Produce word for word the lines of the data below running from the one that has "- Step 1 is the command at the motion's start" to the one that has "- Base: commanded", inclusive, and no others.

(Dataset excerpts begins)

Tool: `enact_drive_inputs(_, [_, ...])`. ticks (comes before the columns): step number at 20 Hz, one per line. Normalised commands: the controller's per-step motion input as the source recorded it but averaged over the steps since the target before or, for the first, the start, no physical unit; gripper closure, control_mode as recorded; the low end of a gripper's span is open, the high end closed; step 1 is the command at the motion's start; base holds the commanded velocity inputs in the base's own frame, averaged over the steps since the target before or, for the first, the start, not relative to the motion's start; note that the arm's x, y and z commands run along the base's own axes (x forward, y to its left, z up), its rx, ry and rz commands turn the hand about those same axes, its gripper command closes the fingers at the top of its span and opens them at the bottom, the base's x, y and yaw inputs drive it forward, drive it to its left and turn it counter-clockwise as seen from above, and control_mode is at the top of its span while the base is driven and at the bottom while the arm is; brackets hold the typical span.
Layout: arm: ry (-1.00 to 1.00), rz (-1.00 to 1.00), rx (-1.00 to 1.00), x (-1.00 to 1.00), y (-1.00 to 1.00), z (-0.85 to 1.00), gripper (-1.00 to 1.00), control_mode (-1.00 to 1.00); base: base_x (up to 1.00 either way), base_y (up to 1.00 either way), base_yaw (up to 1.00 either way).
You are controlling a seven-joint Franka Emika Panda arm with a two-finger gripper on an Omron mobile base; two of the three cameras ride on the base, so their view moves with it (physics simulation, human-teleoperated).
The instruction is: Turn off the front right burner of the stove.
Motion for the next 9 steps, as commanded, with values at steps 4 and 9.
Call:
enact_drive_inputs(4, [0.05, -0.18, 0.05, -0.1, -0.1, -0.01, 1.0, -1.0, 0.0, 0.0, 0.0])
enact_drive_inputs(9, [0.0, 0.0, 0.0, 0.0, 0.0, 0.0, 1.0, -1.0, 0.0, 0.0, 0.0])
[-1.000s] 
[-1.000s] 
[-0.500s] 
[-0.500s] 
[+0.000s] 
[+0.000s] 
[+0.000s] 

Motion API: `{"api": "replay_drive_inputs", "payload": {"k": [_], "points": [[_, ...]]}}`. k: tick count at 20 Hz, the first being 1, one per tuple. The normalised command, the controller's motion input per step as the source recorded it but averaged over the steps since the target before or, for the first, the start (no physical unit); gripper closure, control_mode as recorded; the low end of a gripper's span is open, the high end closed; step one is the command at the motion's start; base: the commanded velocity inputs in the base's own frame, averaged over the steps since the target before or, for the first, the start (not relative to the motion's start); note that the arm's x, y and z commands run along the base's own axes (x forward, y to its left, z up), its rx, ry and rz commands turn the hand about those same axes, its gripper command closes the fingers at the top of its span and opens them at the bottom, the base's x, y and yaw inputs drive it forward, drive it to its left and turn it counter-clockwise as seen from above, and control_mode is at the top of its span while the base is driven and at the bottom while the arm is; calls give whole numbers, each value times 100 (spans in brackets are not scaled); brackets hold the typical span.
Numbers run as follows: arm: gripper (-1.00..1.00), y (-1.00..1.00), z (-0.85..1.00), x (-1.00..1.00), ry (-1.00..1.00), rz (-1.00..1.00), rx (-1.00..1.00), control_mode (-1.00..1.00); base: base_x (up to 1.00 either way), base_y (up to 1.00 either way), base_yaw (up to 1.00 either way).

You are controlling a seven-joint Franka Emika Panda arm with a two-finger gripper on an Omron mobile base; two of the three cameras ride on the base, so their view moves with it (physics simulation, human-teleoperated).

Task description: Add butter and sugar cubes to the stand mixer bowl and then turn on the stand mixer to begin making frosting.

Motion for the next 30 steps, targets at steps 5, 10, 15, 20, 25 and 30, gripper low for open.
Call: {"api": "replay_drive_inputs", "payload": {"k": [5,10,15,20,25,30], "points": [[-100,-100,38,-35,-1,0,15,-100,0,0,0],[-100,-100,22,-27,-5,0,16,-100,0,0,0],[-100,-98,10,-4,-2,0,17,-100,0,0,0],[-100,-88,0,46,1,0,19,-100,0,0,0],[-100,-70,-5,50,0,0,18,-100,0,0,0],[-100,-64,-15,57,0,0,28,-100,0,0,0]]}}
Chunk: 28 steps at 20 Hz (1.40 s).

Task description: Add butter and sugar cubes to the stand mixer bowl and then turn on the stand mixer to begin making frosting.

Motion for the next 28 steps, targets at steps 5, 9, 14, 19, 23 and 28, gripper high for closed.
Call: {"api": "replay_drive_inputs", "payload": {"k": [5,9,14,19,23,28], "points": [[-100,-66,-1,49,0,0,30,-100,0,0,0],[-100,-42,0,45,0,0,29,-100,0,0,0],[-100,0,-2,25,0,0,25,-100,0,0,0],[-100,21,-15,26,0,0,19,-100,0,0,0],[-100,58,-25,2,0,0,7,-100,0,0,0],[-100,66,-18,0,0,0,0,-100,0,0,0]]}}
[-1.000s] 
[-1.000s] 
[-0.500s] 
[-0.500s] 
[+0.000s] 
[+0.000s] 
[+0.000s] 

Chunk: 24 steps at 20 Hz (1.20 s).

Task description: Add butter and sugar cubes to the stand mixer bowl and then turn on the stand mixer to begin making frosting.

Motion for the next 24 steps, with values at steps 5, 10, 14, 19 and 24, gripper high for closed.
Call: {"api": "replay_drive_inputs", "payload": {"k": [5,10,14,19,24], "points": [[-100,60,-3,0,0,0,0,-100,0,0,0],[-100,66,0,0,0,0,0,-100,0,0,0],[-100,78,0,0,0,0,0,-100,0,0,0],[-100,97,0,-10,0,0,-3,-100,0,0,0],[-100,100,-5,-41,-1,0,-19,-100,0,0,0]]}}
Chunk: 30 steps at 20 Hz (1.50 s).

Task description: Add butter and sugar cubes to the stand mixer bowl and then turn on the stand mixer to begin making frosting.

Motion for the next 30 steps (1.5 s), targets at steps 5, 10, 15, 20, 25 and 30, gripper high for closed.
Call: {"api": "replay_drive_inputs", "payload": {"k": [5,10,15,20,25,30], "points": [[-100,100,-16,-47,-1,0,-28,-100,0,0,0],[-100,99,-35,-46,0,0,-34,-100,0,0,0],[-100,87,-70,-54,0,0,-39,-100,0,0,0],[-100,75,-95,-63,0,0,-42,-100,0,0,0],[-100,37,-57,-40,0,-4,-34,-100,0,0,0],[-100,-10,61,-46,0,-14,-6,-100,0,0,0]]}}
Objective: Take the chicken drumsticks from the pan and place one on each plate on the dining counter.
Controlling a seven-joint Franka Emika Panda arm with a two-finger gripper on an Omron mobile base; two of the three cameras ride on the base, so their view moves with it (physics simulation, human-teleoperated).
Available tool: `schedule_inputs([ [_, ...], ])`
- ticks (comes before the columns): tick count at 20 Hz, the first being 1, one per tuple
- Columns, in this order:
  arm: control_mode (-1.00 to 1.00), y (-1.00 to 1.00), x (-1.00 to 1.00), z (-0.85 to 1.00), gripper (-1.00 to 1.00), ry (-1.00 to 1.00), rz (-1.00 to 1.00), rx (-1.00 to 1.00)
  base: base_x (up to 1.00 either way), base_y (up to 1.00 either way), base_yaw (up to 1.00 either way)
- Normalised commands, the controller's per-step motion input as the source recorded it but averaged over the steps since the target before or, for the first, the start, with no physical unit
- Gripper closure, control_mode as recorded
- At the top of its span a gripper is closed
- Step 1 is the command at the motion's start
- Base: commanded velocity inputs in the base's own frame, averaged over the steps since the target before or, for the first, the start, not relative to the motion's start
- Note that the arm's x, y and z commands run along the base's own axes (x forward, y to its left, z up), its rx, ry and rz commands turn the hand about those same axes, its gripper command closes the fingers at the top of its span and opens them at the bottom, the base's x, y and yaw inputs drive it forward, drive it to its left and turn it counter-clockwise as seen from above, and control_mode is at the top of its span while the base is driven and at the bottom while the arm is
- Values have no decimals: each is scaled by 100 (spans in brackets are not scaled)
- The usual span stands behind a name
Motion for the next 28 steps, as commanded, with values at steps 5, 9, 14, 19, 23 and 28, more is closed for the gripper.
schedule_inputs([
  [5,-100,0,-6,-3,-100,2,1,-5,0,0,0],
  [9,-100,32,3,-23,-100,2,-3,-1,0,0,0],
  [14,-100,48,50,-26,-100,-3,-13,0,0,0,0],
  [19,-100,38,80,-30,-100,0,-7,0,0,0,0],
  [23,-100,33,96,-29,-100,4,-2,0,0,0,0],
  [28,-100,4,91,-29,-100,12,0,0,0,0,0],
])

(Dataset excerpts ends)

• [Exercise result]:
- Step 1 is the command at the motion's start
- Base: commanded velocity inputs in the base's own frame, averaged over the steps since the target before or, for the first, the start, not relative to the motion's start

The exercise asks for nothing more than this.